In the records below, find each line with "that" and copy it.
━━━ INFORMATION SUPPLIED
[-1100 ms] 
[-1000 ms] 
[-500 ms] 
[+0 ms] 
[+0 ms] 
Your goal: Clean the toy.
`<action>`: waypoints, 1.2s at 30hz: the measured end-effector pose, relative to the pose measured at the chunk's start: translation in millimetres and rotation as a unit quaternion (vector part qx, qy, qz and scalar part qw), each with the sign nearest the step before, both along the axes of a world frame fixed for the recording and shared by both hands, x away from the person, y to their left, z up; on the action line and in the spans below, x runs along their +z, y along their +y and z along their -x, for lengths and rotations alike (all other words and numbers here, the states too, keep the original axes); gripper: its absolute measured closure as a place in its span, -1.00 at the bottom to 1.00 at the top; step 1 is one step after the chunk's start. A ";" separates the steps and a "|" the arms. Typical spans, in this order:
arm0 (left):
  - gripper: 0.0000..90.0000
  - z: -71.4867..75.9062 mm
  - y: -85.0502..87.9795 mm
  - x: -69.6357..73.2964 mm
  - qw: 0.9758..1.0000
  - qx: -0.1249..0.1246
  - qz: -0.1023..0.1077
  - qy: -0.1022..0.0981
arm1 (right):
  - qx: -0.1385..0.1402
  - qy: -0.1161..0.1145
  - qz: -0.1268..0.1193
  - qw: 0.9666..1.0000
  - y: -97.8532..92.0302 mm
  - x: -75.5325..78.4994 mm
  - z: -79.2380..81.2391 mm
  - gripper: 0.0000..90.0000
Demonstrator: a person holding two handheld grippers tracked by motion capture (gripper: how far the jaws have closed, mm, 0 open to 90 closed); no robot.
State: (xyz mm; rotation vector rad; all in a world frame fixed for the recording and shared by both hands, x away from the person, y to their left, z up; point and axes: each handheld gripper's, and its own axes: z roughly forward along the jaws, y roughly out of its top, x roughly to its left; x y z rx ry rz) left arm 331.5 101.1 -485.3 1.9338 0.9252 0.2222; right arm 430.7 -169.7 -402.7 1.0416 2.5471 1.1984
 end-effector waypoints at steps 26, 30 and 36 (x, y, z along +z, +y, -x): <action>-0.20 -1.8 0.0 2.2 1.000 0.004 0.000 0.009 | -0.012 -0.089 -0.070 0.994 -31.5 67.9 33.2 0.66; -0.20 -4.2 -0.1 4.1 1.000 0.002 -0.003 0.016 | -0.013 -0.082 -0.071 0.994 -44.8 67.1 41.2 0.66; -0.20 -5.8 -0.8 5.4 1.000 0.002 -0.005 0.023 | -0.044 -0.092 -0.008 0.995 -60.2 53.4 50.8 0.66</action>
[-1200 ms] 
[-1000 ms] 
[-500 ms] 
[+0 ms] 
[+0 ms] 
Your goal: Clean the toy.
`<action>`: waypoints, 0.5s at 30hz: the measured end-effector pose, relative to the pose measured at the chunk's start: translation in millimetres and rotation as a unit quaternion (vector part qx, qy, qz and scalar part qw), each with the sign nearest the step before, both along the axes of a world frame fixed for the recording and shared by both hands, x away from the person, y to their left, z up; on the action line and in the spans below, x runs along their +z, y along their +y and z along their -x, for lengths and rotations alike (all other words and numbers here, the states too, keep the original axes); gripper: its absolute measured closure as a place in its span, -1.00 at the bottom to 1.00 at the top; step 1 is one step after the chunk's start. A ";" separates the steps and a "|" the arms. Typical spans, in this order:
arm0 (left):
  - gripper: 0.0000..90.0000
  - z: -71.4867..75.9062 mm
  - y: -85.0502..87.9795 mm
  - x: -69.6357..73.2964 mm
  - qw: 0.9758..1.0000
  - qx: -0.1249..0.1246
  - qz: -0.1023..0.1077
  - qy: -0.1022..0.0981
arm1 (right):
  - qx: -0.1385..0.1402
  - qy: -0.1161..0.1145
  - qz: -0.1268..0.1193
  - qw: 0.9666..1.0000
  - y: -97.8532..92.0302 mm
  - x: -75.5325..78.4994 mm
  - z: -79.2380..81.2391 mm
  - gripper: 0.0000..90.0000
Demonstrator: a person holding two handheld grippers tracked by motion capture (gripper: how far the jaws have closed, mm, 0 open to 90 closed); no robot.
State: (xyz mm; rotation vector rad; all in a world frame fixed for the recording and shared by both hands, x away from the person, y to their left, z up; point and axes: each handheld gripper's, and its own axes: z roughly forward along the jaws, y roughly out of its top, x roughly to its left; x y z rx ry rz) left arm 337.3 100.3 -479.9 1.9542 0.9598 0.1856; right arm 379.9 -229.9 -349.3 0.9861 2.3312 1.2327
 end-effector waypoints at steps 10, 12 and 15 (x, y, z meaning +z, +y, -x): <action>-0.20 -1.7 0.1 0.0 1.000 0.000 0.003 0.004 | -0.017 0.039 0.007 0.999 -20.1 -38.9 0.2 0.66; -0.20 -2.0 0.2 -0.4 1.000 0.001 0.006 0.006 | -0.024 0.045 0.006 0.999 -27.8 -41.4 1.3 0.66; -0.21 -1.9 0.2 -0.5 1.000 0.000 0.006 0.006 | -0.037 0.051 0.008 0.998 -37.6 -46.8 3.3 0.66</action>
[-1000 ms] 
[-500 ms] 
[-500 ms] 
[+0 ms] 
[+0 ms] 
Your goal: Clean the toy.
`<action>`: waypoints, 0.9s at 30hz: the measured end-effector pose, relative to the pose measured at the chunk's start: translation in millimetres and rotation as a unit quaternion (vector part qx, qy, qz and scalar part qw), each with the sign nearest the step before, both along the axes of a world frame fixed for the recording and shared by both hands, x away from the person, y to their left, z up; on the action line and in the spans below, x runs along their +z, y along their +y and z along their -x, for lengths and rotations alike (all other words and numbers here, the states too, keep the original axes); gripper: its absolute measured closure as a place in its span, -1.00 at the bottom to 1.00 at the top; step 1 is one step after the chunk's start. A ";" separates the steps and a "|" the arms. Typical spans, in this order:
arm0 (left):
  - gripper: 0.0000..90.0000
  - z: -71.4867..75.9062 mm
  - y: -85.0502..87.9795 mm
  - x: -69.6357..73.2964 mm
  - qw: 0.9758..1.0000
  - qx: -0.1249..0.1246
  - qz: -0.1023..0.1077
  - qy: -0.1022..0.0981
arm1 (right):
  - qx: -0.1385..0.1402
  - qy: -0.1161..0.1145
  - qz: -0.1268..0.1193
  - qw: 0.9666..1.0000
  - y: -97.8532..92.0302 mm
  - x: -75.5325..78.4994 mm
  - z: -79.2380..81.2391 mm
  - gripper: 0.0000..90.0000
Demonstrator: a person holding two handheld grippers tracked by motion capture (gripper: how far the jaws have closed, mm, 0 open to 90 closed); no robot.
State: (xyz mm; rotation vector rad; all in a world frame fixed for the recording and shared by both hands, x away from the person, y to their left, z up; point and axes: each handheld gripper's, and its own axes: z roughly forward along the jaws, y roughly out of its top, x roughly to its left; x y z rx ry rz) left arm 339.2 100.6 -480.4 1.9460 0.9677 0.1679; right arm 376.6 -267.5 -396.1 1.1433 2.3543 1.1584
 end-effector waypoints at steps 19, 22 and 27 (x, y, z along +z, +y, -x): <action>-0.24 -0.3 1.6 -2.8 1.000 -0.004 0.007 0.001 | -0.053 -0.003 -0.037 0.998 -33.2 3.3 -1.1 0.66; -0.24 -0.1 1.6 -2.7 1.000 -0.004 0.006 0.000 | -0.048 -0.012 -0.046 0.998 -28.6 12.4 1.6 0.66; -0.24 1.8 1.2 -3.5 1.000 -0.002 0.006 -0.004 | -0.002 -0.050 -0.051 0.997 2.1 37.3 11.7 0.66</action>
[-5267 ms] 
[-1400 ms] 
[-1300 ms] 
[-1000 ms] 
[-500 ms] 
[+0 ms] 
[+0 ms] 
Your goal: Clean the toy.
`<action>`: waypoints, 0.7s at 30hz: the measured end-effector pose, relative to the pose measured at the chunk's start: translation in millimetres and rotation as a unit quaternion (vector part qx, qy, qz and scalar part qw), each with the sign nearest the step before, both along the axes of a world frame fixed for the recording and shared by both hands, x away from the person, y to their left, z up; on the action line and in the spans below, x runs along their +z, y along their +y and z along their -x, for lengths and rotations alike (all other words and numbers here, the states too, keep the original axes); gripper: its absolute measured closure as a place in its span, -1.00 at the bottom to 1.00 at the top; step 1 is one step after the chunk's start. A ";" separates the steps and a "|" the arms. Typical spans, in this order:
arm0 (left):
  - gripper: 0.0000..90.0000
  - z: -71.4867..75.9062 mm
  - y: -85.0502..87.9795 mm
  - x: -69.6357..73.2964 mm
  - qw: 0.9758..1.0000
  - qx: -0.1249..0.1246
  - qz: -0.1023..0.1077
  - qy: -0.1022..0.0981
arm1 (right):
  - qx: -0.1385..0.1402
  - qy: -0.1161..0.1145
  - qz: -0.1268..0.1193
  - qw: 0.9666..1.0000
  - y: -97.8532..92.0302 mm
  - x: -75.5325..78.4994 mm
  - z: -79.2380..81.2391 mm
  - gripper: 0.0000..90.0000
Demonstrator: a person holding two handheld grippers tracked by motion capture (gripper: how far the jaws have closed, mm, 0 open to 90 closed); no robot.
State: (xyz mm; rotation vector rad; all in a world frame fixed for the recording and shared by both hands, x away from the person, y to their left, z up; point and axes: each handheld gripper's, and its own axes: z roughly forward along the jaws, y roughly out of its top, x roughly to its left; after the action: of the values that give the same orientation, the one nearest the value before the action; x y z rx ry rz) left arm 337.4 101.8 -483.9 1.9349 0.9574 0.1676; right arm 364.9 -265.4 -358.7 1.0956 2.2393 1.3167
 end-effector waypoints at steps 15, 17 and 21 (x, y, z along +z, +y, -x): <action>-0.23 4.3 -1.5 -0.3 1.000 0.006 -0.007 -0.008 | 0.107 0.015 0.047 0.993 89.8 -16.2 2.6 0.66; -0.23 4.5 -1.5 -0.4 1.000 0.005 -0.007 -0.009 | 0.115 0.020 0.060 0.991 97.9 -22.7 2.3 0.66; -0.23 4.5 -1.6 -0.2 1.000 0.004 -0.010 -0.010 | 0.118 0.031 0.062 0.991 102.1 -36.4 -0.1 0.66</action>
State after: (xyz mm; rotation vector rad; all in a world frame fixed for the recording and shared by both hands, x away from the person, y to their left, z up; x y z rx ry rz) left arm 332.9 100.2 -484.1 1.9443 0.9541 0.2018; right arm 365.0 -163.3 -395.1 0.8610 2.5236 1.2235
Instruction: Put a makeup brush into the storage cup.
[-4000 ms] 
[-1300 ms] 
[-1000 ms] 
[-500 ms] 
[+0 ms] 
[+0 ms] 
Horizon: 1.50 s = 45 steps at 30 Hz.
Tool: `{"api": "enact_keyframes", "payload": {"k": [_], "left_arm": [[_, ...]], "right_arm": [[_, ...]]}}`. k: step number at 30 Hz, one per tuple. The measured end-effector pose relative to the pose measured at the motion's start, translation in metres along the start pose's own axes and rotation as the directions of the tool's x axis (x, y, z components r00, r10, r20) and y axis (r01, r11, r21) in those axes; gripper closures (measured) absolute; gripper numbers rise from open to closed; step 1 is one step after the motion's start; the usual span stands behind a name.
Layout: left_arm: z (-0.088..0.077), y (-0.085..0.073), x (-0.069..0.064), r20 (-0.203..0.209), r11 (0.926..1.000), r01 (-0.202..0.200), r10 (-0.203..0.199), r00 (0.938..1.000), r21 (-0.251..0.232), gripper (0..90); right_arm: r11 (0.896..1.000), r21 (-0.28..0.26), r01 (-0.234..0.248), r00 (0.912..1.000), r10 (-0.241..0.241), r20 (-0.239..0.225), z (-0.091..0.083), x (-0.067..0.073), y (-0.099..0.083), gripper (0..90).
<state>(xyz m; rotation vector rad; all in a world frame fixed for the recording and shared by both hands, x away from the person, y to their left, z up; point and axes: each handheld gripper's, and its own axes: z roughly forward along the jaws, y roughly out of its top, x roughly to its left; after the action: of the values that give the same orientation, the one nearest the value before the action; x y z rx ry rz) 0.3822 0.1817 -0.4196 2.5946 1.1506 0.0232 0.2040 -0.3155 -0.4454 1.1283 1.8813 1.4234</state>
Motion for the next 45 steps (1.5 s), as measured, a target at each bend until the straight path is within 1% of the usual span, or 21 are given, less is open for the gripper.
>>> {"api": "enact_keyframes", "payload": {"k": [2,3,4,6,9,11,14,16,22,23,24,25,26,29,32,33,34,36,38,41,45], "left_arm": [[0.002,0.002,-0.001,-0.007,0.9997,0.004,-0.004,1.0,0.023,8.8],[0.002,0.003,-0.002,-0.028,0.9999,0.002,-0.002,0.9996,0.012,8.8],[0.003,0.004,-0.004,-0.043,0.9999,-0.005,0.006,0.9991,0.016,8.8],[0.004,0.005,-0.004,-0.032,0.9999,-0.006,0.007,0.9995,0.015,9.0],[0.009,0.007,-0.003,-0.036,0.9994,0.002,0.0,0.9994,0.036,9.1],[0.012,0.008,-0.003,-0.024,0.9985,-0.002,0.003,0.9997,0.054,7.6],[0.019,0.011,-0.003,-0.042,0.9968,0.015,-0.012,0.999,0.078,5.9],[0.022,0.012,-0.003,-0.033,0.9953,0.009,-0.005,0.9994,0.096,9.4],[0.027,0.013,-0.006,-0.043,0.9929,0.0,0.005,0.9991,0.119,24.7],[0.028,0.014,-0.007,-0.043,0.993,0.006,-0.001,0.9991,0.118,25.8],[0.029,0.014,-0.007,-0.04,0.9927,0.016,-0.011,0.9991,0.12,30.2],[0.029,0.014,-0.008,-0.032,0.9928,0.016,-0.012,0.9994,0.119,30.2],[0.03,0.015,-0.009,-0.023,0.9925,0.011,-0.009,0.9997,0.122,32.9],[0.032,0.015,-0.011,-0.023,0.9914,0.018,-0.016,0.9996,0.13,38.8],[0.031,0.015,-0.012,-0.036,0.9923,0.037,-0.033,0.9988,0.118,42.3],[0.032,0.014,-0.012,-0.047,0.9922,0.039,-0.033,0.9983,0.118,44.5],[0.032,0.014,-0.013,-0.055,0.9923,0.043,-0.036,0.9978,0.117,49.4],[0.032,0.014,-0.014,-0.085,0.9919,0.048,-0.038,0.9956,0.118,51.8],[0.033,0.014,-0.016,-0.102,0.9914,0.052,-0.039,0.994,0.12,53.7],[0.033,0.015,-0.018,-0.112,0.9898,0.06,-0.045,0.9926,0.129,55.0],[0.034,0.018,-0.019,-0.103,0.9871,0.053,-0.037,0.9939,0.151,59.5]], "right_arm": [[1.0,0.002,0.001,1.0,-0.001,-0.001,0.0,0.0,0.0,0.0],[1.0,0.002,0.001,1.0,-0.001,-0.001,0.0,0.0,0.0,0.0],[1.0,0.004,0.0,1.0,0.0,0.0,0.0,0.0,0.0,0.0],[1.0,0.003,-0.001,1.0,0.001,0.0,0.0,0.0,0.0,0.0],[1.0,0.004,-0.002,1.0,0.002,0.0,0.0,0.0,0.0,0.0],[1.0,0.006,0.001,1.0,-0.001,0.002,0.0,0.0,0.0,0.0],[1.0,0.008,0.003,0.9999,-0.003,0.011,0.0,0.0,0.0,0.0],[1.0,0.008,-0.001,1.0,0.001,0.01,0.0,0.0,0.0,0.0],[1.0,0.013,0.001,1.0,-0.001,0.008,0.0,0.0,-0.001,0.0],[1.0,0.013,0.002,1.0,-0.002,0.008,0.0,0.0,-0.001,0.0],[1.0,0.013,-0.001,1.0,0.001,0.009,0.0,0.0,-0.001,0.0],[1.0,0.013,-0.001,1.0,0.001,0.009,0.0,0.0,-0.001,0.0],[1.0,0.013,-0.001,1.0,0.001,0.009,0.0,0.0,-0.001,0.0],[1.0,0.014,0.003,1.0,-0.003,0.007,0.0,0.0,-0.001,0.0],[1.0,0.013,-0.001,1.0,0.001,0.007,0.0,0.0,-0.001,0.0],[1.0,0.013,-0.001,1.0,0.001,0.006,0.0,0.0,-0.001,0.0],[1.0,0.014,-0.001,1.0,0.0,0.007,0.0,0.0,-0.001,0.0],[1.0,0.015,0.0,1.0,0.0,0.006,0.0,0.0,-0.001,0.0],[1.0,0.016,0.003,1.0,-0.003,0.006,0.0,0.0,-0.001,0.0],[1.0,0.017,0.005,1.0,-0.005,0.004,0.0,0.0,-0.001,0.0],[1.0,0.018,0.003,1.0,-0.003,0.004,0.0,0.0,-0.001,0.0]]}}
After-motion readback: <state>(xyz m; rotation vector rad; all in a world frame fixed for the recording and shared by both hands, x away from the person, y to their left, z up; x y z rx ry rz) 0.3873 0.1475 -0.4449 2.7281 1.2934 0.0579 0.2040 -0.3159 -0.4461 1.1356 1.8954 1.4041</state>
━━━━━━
RESULT BELOW:
State: (xyz mm; rotation vector rad; all in a world frame fixed for the recording and shared by both hands, x away from the person, y to their left, z up; point and axes: each handheld gripper's, and its own axes: z roughly forward along the jaws, y roughly out of its top, x roughly to its left; after the action: of the values that give the same orientation, the one nearest the value before the action; x y z rx ry rz) left arm 337.4 101.8 -483.9 1.9349 0.9574 0.1676; right arm 364.9 -265.4 -358.7 1.0956 2.2393 1.3167
<state>(xyz m; rotation vector rad; all in a world frame fixed for the recording and shared by both hands, x away from the person, y to their left, z up; point and axes: each handheld gripper's, and its own axes: z roughly forward along the jaws, y roughly out of its top, x roughly to its left; after the action: of the values that give the same orientation, the one nearest the value before the action; x y z rx ry rz) 0.3822 0.1817 -0.4196 2.5946 1.1506 0.0232 0.2040 -0.3155 -0.4454 1.1283 1.8813 1.4234</state>

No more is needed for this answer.